PROBLEM DETAILS
Because the copy must hold no pictures, return the data below with all of its words intact.

THE DATA
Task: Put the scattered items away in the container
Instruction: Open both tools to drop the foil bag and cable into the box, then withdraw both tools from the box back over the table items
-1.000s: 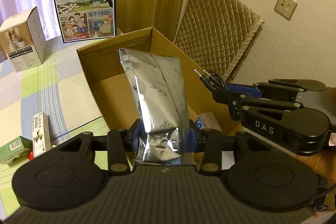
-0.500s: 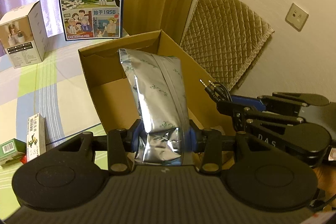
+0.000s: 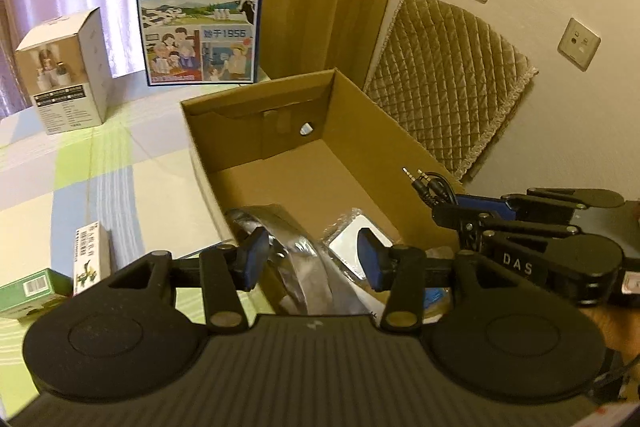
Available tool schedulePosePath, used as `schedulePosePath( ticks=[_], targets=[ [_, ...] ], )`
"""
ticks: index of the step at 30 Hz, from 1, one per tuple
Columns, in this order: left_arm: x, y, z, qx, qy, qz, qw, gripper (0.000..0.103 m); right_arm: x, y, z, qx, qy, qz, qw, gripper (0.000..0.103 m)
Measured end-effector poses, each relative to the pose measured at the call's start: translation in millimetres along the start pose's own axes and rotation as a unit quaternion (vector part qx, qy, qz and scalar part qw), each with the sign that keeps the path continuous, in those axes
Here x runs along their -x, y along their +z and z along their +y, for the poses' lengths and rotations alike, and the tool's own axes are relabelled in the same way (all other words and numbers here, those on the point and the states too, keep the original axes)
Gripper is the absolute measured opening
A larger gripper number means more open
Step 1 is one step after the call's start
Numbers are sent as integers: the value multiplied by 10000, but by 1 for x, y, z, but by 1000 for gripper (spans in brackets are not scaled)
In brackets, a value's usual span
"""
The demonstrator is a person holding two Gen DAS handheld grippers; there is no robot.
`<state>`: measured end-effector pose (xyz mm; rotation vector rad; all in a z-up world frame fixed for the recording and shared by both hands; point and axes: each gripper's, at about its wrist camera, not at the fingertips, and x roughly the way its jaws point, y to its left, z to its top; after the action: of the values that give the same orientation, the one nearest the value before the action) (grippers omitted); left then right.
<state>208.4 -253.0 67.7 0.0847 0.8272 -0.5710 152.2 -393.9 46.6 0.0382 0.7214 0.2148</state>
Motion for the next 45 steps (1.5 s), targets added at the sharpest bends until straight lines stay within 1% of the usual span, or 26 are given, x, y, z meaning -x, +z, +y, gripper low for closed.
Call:
schedulePosePath(
  ticks=[4, 5, 6, 7, 8, 15, 19, 21, 24, 26, 27, 29, 30, 32, 33, 34, 35, 37, 38, 45],
  targets=[
    [7, -4, 10, 92, 42, -24, 9999, 44, -1, 3, 3, -89, 151, -62, 9998, 13],
    [9, -5, 12, 108, 52, -22, 9999, 44, -1, 4, 3, -123, 165, -93, 9997, 18],
    [10, -6, 14, 122, 57, -15, 9999, 45, -1, 5, 3, -158, 137, -117, 9997, 26],
    [11, -7, 16, 137, 60, -7, 9999, 46, 0, 5, 4, -182, 132, -142, 9996, 42],
    [12, -9, 18, 149, 70, -3, 9999, 47, 1, 5, 4, -195, 137, -175, 9996, 48],
    [25, -21, 33, 210, 205, -35, 9996, 51, 11, 0, 8, -190, 72, -158, 9997, 51],
    [37, -32, 45, 241, 336, -16, 9991, 53, 19, -5, 18, -103, 99, -102, 9998, 56],
    [43, -39, 51, 269, 402, -10, 9988, 58, 23, -8, 26, -62, 114, -72, 9999, 60],
    [55, -49, 59, 313, 488, 10, 9983, 59, 29, -12, 41, 16, 162, -32, 9999, 67],
    [62, -55, 63, 323, 533, 15, 9981, 61, 34, -15, 50, 77, 185, -36, 9998, 74],
    [66, -58, 65, 333, 555, 11, 9979, 62, 36, -16, 55, 107, 211, -42, 9997, 75],
    [76, -64, 68, 366, 599, -24, 9975, 69, 41, -19, 65, 170, 261, -53, 9995, 81],
    [81, -67, 70, 383, 624, -47, 9973, 70, 43, -20, 70, 201, 280, -61, 9994, 83],
    [91, -73, 75, 413, 673, -73, 9969, 73, 48, -22, 80, 252, 321, -82, 9991, 91],
    [96, -76, 78, 424, 702, -83, 9966, 75, 50, -23, 84, 277, 344, -93, 9990, 93],
    [102, -80, 81, 432, 746, -107, 9962, 83, 53, -25, 90, 311, 381, -110, 9987, 96],
    [109, -85, 85, 438, 797, -139, 9958, 86, 55, -27, 95, 351, 427, -123, 9984, 98],
    [120, -95, 94, 473, 881, -147, 9949, 88, 58, -29, 107, 441, 514, -122, 9976, 101],
    [125, -100, 100, 508, 933, -140, 9942, 91, 59, -30, 114, 483, 554, -129, 9972, 101],
    [156, -139, 144, 729, 1353, -24, 9881, 97, 59, -38, 161, 720, 926, -99, 9930, 101]
  ],
)
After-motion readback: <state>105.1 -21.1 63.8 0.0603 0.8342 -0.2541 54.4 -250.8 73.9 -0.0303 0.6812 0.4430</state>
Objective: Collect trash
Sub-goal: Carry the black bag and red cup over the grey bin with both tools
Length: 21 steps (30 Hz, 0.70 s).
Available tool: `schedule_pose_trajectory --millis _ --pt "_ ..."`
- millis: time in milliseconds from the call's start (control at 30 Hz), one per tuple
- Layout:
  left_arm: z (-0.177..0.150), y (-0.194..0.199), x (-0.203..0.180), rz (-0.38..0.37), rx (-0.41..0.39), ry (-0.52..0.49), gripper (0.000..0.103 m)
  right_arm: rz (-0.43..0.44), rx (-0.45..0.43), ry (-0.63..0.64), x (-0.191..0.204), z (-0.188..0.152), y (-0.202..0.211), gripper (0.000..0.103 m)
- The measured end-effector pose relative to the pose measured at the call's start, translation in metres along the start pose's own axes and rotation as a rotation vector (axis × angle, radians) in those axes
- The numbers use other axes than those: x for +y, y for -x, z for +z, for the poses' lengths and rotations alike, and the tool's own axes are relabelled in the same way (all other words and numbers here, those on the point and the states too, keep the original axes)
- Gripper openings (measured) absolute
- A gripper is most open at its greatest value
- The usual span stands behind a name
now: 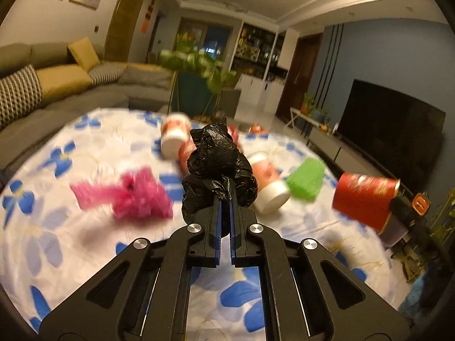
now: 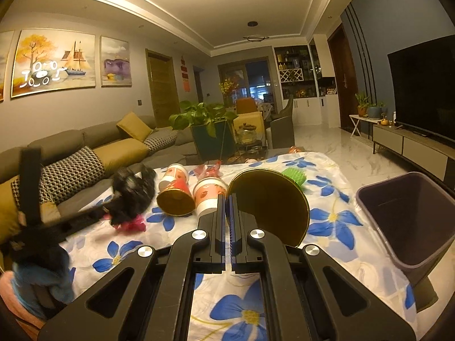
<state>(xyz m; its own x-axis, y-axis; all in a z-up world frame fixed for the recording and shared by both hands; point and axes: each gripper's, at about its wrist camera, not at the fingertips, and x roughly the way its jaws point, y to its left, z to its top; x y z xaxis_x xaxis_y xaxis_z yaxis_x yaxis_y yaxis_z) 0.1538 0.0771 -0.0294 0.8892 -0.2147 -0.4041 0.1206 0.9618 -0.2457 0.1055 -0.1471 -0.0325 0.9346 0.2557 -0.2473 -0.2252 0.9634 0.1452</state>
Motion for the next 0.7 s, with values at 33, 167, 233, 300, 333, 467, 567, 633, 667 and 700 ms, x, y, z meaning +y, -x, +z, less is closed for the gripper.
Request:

RESPONSE
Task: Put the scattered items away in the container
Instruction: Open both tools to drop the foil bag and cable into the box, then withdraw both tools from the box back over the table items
-1.000s: 
-0.500s: 
+0.000s: 
Available tool schedulePosePath, used as `schedulePosePath( ticks=[_], targets=[ [_, ...] ], )`
"""
ticks: index of the step at 30 Hz, from 1, one per tuple
Columns, in this order: left_arm: x, y, z, qx, qy, qz, qw, gripper (0.000..0.103 m); right_arm: x, y, z, qx, qy, qz, qw, gripper (0.000..0.103 m)
Measured end-effector poses, each relative to the pose measured at the call's start: translation in millimetres along the start pose's own axes and rotation as a unit quaternion (vector part qx, qy, qz and scalar part qw), each with the sign that keeps the path continuous, in those axes
Here x runs along their -x, y along their +z and z along their +y, for the poses' lengths and rotations alike, and the tool's own axes are relabelled in the same way (all other words and numbers here, those on the point and the states too, keep the original axes)
Gripper is the absolute measured opening
A larger gripper number means more open
Step 1 is one step after the call's start
Numbers are sent as integers: the value multiplied by 10000, but by 1 for x, y, z, but by 1000 for gripper (spans in brackets are not scaled)
In brackets, a value's usual span
"""
The demonstrator is a person holding two Gen DAS handheld grippers; there is no robot.
`<state>`: measured end-effector pose (xyz mm; rotation vector rad; all in a z-up world frame fixed for the recording and shared by both hands; point and axes: each gripper's, at about its wrist camera, not at the fingertips, and x roughly the way its jaws point, y to its left, z to its top; after the action: of the values that give the same orientation, the one nearest the value before the action) (grippers omitted); left then right.
<state>208.4 -253.0 67.7 0.0847 0.8272 -0.5710 152.2 -393.9 46.6 0.0382 0.7214 0.2148</state>
Motion for the next 45 steps (1.5 s), targets added at the sharpest bends until straight lines stay within 1% of the usual span, or 26 are given, x, y, z meaning -x, +z, +y, gripper low for closed.
Call:
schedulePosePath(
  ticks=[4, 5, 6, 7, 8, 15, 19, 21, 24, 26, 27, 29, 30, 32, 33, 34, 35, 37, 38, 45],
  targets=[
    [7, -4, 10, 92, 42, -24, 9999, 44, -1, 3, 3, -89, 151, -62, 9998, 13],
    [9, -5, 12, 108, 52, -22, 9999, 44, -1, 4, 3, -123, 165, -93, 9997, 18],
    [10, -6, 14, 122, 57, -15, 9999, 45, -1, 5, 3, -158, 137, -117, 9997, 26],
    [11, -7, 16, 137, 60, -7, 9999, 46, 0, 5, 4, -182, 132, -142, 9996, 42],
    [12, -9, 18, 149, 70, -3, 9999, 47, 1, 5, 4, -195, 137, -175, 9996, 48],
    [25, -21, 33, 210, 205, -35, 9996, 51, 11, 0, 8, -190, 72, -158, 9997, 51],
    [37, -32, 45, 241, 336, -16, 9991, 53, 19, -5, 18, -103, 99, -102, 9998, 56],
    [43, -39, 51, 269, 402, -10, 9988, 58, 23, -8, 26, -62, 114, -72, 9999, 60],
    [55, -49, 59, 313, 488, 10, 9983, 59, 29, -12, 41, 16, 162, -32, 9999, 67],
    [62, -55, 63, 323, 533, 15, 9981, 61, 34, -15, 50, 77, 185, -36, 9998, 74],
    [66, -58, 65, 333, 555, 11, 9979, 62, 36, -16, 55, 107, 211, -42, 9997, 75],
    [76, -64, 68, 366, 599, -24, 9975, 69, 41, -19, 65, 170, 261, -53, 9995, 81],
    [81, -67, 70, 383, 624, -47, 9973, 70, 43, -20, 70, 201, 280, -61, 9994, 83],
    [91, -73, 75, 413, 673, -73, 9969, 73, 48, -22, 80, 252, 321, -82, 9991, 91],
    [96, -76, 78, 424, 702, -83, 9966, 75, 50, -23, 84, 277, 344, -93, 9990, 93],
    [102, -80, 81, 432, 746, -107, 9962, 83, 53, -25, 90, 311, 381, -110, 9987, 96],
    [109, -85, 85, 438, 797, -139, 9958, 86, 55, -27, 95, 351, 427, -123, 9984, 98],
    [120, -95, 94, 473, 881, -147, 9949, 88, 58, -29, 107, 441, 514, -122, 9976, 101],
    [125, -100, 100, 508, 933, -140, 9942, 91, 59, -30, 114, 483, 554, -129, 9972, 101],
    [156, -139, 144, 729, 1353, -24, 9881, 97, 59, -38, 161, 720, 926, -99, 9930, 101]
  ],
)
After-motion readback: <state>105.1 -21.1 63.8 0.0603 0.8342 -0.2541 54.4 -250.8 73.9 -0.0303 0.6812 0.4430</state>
Objective: Collect trash
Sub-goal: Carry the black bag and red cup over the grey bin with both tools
Length: 21 steps (30 Hz, 0.70 s).
Available tool: `schedule_pose_trajectory --millis _ --pt "_ ..."`
- millis: time in milliseconds from the call's start (control at 30 Hz), one per tuple
- Layout:
  left_arm: z (-0.177..0.150), y (-0.194..0.199), x (-0.203..0.180), rz (-0.38..0.37), rx (-0.41..0.39), ry (-0.52..0.49), gripper (0.000..0.103 m)
  right_arm: rz (-0.43..0.44), rx (-0.45..0.43), ry (-0.63..0.64), x (-0.191..0.204), z (-0.188..0.152), y (-0.202..0.211), gripper (0.000..0.103 m)
- The measured end-effector pose relative to the pose measured at the call's start, translation in metres along the start pose's own axes and rotation as a rotation vector (axis × angle, radians) in those axes
- The numbers use other axes than those: x for +y, y for -x, z for +z, for the poses' lengths and rotations alike, and the tool's own axes are relabelled in the same way (all other words and numbers here, those on the point and the states too, keep the original axes)
- Gripper openings (measured) absolute
- A gripper is most open at its greatest value
- The usual span stands behind a name
now: 
now: 
<state>(xyz m; its own x-axis, y-axis; all in a z-up world frame fixed for the recording and shared by both hands; point and axes: each gripper's, at about its wrist camera, not at the fingertips, and x roughly the way its jaws point, y to its left, z to its top; x y z xaxis_x xaxis_y xaxis_z yaxis_x yaxis_y yaxis_z) 0.1538 0.0771 -0.0294 0.8892 -0.2147 -0.4041 0.1206 0.9618 -0.2457 0.1055 -0.1471 -0.0325 0.9346 0.2557 -0.2473 -0.2252 0.9634 0.1452</state>
Motion for the next 0.7 s, with values at 33, 167, 233, 300, 333, 467, 567, 633, 667 and 700 ms, x, y, z meaning +y, -x, +z, less is closed for the gripper.
Request:

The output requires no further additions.